Without the pictures, print the lines running from the beginning of the material to the line containing "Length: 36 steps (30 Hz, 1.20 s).", both ends included.

* [Supplied information]:

——————————

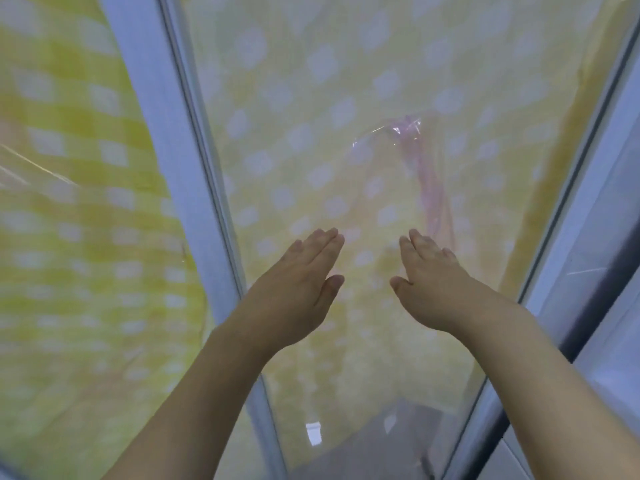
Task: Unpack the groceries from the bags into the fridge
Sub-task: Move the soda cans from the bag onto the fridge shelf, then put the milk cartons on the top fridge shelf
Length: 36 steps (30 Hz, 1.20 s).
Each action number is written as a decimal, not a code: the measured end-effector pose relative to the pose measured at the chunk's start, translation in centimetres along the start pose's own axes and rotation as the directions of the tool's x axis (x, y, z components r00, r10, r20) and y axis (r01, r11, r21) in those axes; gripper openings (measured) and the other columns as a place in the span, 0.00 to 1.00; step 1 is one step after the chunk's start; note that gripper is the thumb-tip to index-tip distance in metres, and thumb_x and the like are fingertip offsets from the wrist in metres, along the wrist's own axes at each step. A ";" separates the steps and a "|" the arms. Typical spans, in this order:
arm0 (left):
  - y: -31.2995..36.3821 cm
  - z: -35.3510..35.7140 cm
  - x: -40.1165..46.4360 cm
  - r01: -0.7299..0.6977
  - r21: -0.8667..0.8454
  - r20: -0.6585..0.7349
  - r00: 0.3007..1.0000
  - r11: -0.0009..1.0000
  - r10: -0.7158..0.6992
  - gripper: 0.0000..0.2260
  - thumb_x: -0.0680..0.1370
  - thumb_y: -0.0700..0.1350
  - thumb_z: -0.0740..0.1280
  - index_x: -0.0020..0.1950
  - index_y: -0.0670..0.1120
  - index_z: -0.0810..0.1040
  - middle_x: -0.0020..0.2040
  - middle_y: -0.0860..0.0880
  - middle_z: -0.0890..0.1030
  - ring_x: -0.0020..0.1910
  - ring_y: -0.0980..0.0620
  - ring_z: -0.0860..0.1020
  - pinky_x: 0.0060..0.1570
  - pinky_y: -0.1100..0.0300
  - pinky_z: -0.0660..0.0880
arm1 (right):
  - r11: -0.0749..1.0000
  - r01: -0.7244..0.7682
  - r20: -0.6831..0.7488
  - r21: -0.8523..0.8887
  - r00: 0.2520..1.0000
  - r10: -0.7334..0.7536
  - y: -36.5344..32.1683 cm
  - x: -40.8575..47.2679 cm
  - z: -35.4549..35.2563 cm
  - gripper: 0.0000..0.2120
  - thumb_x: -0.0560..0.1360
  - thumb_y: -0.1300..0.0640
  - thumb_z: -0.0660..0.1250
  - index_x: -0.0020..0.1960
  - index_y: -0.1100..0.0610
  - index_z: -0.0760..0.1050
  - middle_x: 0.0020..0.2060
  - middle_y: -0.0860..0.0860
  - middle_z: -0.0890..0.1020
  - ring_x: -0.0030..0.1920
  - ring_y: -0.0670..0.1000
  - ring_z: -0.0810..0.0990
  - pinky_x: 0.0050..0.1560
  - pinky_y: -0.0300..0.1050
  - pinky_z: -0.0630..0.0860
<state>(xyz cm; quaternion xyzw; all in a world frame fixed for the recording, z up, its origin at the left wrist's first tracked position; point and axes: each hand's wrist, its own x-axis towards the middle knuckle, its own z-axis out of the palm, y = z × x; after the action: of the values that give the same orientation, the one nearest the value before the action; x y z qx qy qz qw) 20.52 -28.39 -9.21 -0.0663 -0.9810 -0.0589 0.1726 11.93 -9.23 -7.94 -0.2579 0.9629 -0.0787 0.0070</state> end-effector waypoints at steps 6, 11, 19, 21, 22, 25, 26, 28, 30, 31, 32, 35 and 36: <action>-2.9 -2.8 -4.4 0.071 0.022 -0.042 0.997 0.997 -0.071 0.30 0.80 0.57 0.44 0.80 0.46 0.51 0.81 0.50 0.52 0.79 0.54 0.48 0.76 0.60 0.43 | 0.997 0.075 -0.001 0.014 0.997 -0.075 -5.7 -1.2 0.8 0.31 0.84 0.51 0.49 0.79 0.60 0.39 0.78 0.55 0.38 0.78 0.53 0.39 0.76 0.50 0.40; -5.1 -4.8 -8.9 0.125 0.059 -0.110 0.987 0.990 -0.118 0.33 0.78 0.58 0.41 0.79 0.42 0.56 0.79 0.46 0.58 0.79 0.48 0.54 0.76 0.57 0.48 | 0.986 0.165 0.000 0.014 0.986 -0.165 -11.1 -2.3 1.6 0.31 0.84 0.50 0.50 0.79 0.60 0.39 0.79 0.55 0.38 0.78 0.53 0.39 0.76 0.51 0.40; -9.1 -7.8 -16.5 0.344 0.113 -0.159 0.932 0.932 -0.325 0.33 0.79 0.59 0.42 0.79 0.41 0.55 0.80 0.44 0.56 0.79 0.47 0.52 0.76 0.54 0.48 | 0.926 0.377 -0.022 -0.009 0.926 -0.377 -20.5 -3.9 2.3 0.32 0.83 0.50 0.51 0.79 0.59 0.40 0.79 0.54 0.40 0.79 0.53 0.40 0.77 0.51 0.41; -10.1 -8.7 -18.7 0.442 0.130 -0.156 0.893 0.888 -0.422 0.29 0.83 0.56 0.48 0.80 0.42 0.52 0.80 0.46 0.52 0.79 0.49 0.49 0.76 0.55 0.46 | 0.898 0.440 -0.013 -0.011 0.898 -0.440 -23.3 -4.2 2.7 0.32 0.83 0.49 0.51 0.79 0.59 0.40 0.79 0.54 0.40 0.79 0.53 0.41 0.77 0.51 0.41; -10.6 -9.1 -19.9 0.479 0.138 -0.165 0.874 0.867 -0.457 0.27 0.84 0.54 0.50 0.80 0.43 0.50 0.81 0.47 0.51 0.79 0.50 0.47 0.76 0.56 0.45 | 0.884 0.468 0.000 -0.008 0.884 -0.468 -24.6 -4.4 2.9 0.32 0.83 0.49 0.51 0.79 0.59 0.40 0.79 0.54 0.40 0.79 0.53 0.40 0.77 0.51 0.41; -11.9 -10.6 -24.2 0.589 0.138 -0.211 0.803 0.796 -0.557 0.27 0.84 0.51 0.52 0.80 0.43 0.50 0.81 0.47 0.51 0.79 0.50 0.47 0.76 0.57 0.44 | 0.815 0.579 0.037 0.007 0.814 -0.579 -29.0 -5.1 3.7 0.31 0.84 0.49 0.50 0.79 0.59 0.39 0.79 0.54 0.39 0.79 0.52 0.40 0.77 0.50 0.40; -12.3 -11.0 -25.6 0.621 0.126 -0.223 0.778 0.774 -0.588 0.27 0.84 0.51 0.52 0.80 0.43 0.51 0.81 0.47 0.51 0.79 0.50 0.47 0.77 0.56 0.44 | 0.789 0.615 0.041 0.014 0.788 -0.615 -30.4 -5.2 4.0 0.31 0.84 0.49 0.50 0.79 0.59 0.39 0.79 0.53 0.38 0.79 0.52 0.39 0.77 0.50 0.39; -13.0 -11.5 -28.1 0.682 0.127 -0.246 0.725 0.720 -0.643 0.27 0.84 0.51 0.53 0.80 0.43 0.51 0.80 0.46 0.52 0.79 0.49 0.48 0.77 0.56 0.45 | 0.732 0.681 0.045 0.035 0.730 -0.682 -33.1 -5.5 4.5 0.31 0.84 0.49 0.50 0.79 0.59 0.39 0.79 0.53 0.38 0.78 0.51 0.39 0.76 0.50 0.39; -13.4 -12.1 -30.6 0.739 0.149 -0.263 0.670 0.657 -0.694 0.27 0.84 0.52 0.53 0.80 0.43 0.52 0.80 0.46 0.53 0.79 0.49 0.49 0.76 0.57 0.44 | 0.667 0.742 0.053 0.063 0.665 -0.745 -35.7 -5.7 5.3 0.31 0.84 0.49 0.50 0.79 0.59 0.39 0.79 0.53 0.39 0.78 0.52 0.39 0.77 0.50 0.39; -13.5 -12.5 -31.8 0.767 0.152 -0.269 0.639 0.623 -0.720 0.27 0.84 0.52 0.52 0.80 0.44 0.51 0.80 0.46 0.53 0.79 0.50 0.49 0.76 0.57 0.43 | 0.634 0.769 0.058 0.078 0.631 -0.773 -37.0 -5.8 5.8 0.31 0.84 0.49 0.50 0.79 0.59 0.40 0.79 0.53 0.39 0.79 0.52 0.39 0.77 0.50 0.39; -13.6 -12.8 -32.9 0.793 0.151 -0.274 0.607 0.590 -0.746 0.27 0.84 0.52 0.52 0.80 0.44 0.51 0.81 0.47 0.52 0.79 0.50 0.48 0.76 0.58 0.43 | 0.599 0.795 0.064 0.093 0.596 -0.800 -38.1 -5.9 6.2 0.31 0.84 0.49 0.50 0.79 0.59 0.40 0.79 0.54 0.40 0.79 0.52 0.39 0.76 0.49 0.39; -13.9 -13.7 -36.2 0.863 0.151 -0.295 0.504 0.481 -0.812 0.26 0.84 0.52 0.52 0.80 0.44 0.51 0.81 0.47 0.51 0.80 0.50 0.47 0.76 0.57 0.43 | 0.500 0.856 0.091 0.129 0.492 -0.866 -41.8 -6.2 7.6 0.31 0.84 0.50 0.50 0.79 0.59 0.40 0.79 0.54 0.39 0.78 0.52 0.39 0.76 0.49 0.39; -14.0 -14.0 -37.3 0.884 0.155 -0.302 0.468 0.442 -0.831 0.27 0.84 0.52 0.52 0.80 0.44 0.51 0.81 0.47 0.51 0.80 0.50 0.47 0.77 0.57 0.44 | 0.470 0.871 0.102 0.142 0.460 -0.882 -43.1 -6.4 7.9 0.30 0.84 0.51 0.50 0.79 0.59 0.40 0.79 0.54 0.39 0.78 0.52 0.39 0.76 0.49 0.38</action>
<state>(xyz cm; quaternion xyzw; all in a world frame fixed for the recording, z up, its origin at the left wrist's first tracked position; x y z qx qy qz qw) 57.80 -48.19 -10.35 0.4726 -0.8547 0.0000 0.2146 39.23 -44.02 -9.26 -0.7208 0.6862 -0.0835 0.0519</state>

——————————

* [Answer box]:
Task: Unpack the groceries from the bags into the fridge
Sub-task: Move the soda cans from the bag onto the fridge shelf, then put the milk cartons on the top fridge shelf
Length: 36 steps (30 Hz, 1.20 s).

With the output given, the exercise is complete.